Monday, August 10, 2015
Exhibit Hall, Baltimore Convention Center
Nate Lawrence, Natural Resources and Environmental Sciences, University of Illinois Urbana-Champaign, Urbana, IL
Wendy H. Yang, Department of Plant Biology, University of Illinois at Urbana-Champaign, Urbana, IL
Alex H. Krichels, Plant Biology, University of Illinois Urbana-Champaign
Background/Question/Methods

Recent studies provide compelling evidence that plant-mycorrhizal associations could play a major role in mediating the response of NPP and soil organic matter decomposition to N deposition. Increased inorganic N availability from N deposition can release free-living decomposers from competition for organic N with EMF, leading to increases in soil respiration and decreases in soil C. Our study was conducted in an N fertilization experiment established in the Fortuna Forest Reserve in western Panama in 2007 (n = 4 plots). We composited three soil cores (0-10 cm depth) collected from under focal tree species associated with arbuscular mycorrhizal fungi (AMF) (Micropholis melinoniana and Eschweilera panamensis) and EMF (Oreomunnea mexicana); three subreplicate trees per species were sampled in each replicate field plot. We measured activity of five hydrolytic enzymes and performed density fractionation of the bulk C pool into the free light, occluded light, and heavy fractions. Bacteria and saprotrophic fungi use hydrolases to decompose labile forms of C whereas saprophytic fungi can use and EMF exclusively use oxidative enzymes to decompose recalcitrant forms of C. Thus, we expected to observe an increase in hydrolytic enzyme activity and a decrease in the labile C pool with N fertilization under EMF-associated trees.

Results/Conclusions

In the control plots, activities of β-1,4-glucosidase and N-acetyglucosaminidase were higher under O. mexicana than M. melinoniana (p = 0.06 and p = 0.08, respectively). No significant difference was observed among species for Xylosidase activity; data for alkaline phosphatase and Leucine-amino-peptidase are currently being analyzed.

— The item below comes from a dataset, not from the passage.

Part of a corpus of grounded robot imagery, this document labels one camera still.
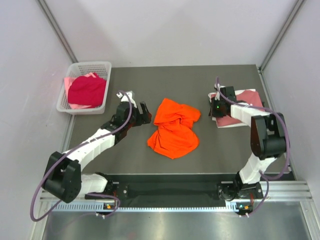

We observed an average 13 % increase in activity of the hydrolytic enzyme, β-1,4-glucosidase, under O. mexicana, an EMF-associated species, and did not affect activity of this enzyme under E. panamensis or M. melinoniana, the AMF-associated species. We are currently analyzing the data to determine N fertilization effects on activities of the other hydrolytic enzymes as well as the soil C fractions. Our preliminary data suggest that soil processes under focal trees reflect their mycorrhizal association, and provide some support for our hypothesis that hydrolytic enzyme activity will increase with N fertilization under EMF-associated trees but not AMF-associated trees.